Uncle Sam brought me an unexpected benefit today, grief. As I sorted records, each one brought back memories of life over the past year. Most of the expenditures were for health-care items bought to bring Peg some comfort. As I reviewed them, my mind returned to the situation that incurred the expense. Most were not happy times. Like the last visit of the podiatrist who trimmed Peg’s toenails and inadvertently irritated one of her toes into a wound that we could not heal. Or the rental for her pneumatic mattress that was designed to keep her from getting bed sores. Her skin was so broken down that it was too little too late. These are all the kinds of memories I can do without. I am afraid they will haunt me in my dreams. My prayers will be to never see another pressure sore for the remainder of my life.

Tomorrow, I will wrap up the details of my data and send the pile to my tax man. He basically pumps the numbers into a neat program and it spits out the results. He’ll have it completed within four hours. There is something wrong with that picture, I spend ten hours compiling data so it is nice and neat and he spends less than half that time entering the data, and he gets paid. This is the last time I can claim Peg as a dependent and next year my taxes will be much higher, I can hardly wait.

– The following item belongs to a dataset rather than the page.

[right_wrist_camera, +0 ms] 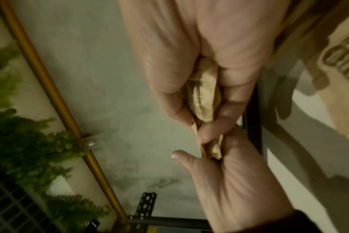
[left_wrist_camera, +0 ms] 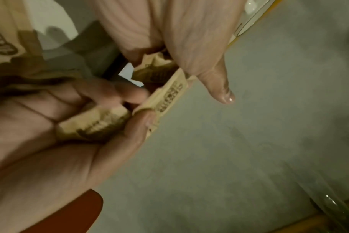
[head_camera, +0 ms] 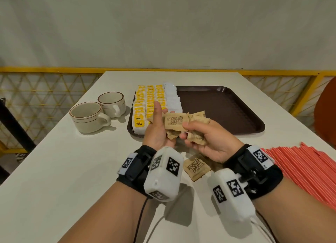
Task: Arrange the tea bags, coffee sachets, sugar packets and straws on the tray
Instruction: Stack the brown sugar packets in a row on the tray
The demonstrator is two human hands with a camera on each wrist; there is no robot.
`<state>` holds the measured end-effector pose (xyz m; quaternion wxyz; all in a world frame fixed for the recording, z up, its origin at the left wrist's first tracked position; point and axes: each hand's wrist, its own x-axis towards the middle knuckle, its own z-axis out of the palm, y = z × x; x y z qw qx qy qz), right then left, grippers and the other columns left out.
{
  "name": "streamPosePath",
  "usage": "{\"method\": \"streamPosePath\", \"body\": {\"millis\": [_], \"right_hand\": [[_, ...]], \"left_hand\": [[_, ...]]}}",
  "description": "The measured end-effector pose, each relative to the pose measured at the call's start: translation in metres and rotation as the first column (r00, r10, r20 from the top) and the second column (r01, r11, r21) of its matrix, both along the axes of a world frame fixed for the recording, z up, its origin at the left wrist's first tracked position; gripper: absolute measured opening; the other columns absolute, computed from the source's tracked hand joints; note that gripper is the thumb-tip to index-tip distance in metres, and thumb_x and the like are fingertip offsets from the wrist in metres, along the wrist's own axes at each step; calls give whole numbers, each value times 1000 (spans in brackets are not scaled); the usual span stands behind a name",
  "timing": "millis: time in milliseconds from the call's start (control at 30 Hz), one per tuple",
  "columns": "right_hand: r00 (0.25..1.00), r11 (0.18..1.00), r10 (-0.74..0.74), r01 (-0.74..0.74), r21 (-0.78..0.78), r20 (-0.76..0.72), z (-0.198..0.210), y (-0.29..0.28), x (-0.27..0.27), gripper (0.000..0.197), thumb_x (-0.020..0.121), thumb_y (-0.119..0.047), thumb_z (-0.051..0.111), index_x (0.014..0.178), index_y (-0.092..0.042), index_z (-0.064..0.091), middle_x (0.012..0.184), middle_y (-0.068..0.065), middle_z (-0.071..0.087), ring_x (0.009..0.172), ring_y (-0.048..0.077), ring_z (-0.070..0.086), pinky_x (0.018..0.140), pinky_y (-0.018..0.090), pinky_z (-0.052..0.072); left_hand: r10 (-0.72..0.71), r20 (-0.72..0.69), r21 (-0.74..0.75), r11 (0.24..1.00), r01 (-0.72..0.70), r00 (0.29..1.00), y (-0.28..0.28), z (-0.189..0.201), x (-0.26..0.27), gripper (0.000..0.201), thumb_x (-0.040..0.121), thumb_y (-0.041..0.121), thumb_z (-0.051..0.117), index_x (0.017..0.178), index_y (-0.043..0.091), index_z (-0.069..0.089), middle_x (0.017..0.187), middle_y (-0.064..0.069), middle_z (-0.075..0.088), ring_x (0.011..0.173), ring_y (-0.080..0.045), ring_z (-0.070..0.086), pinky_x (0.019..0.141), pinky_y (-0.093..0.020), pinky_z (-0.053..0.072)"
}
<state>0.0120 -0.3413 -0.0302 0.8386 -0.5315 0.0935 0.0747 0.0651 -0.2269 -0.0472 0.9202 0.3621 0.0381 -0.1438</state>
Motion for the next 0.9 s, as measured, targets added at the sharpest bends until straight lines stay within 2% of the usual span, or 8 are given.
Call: {"method": "streamPosePath", "body": {"millis": [100,200,267,333,433,533,667,900], "right_hand": [[999,987,23,-28,-158,-37,-5,1,1,15,88,-7,63,102,-2,66,76,9,65,55,12,62,42,22,47],[990,967,119,-134,-218,-80,-6,2,0,9,88,-10,64,94,-4,65,70,7,63,55,13,60,42,21,45],[973,938,212,-227,-262,-87,-7,4,-3,8,89,-13,64,87,-5,66,72,7,64,54,14,60,42,22,45],[961,914,266,-278,-297,-80,-7,5,-4,13,89,-17,64,85,-5,66,74,7,64,54,14,59,42,22,45],[975,929,214,-221,-298,-57,-5,5,-3,17,91,-23,63,91,-6,66,75,7,65,53,15,58,42,22,44],[988,936,149,-156,-316,-47,-6,3,-1,15,91,-20,64,92,-6,67,75,7,65,52,15,57,41,21,43],[988,927,142,-157,-340,-67,-8,4,-1,13,91,-20,63,88,-7,65,73,7,63,52,16,56,41,22,42],[988,934,138,-152,-322,-67,-9,1,-1,13,91,-20,63,93,-7,66,76,4,67,53,14,57,41,20,40]], "left_hand": [[45,-35,-83,995,-47,998,-1,1,1,43,90,55,47,101,13,52,88,-4,60,68,-11,65,61,-29,55],[48,-42,-163,985,-54,998,0,1,1,49,86,60,49,101,14,52,87,-4,64,77,-15,66,73,-32,56],[24,-36,-175,984,-30,999,2,1,1,54,81,65,51,101,15,52,82,-2,65,75,-15,67,75,-33,57],[-2,-28,-192,981,-3,1000,4,0,3,55,79,68,52,97,16,51,75,0,62,64,-13,64,64,-28,58],[-5,-20,-213,977,0,1000,7,0,6,54,81,69,50,92,16,52,70,0,62,57,-13,63,56,-25,56],[7,-1,-191,982,-7,1000,8,0,6,55,82,68,48,96,16,56,71,-1,65,65,-14,68,65,-29,59],[7,88,-121,993,4,996,6,0,4,55,84,65,44,100,14,57,74,-2,64,71,-16,68,76,-34,57],[2,182,-34,999,5,983,9,3,3,54,87,63,40,97,14,60,75,-3,65,75,-19,69,87,-38,54]]}}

The weather was fabulous today, but the only time I set foot outside was to gather the mail. Tomorrow, I will spend time in a ZOOM meeting with the support group for sight impaired. All I can vision is a bunch of blind people staring at a computer screen waiting for something to happen. It’ll be interesting for sure.

In the meantime, I found a grocery store that actually gave me a delivery date, get this, it is the local grocer that I go to all the time. My previous attempts were with huge stores like Walmart, Meijers, Shipt, and Target. I don’t even get an acknowledgement from them, but my local gave me a date for next Monday a full week out. The company called Shipt is an online delivery service that will shop for you from any of the major stores and bring it to your door. Their problem is they can’t deliver either. Wow, I wouldn’t want my brainstorm of an idea to blow up on me like that. I guess I can live on my crumbs until then. The downside is the selection of items is about one quarter of what it was in the big box stores. It is a famous trick for companies to sell what you want at a very low price when they don’t have any stock.

It is time to turn on Homeland and fill my brain with violence and terrorism before I retire to have nightmares about Peg’s bed sores and her death.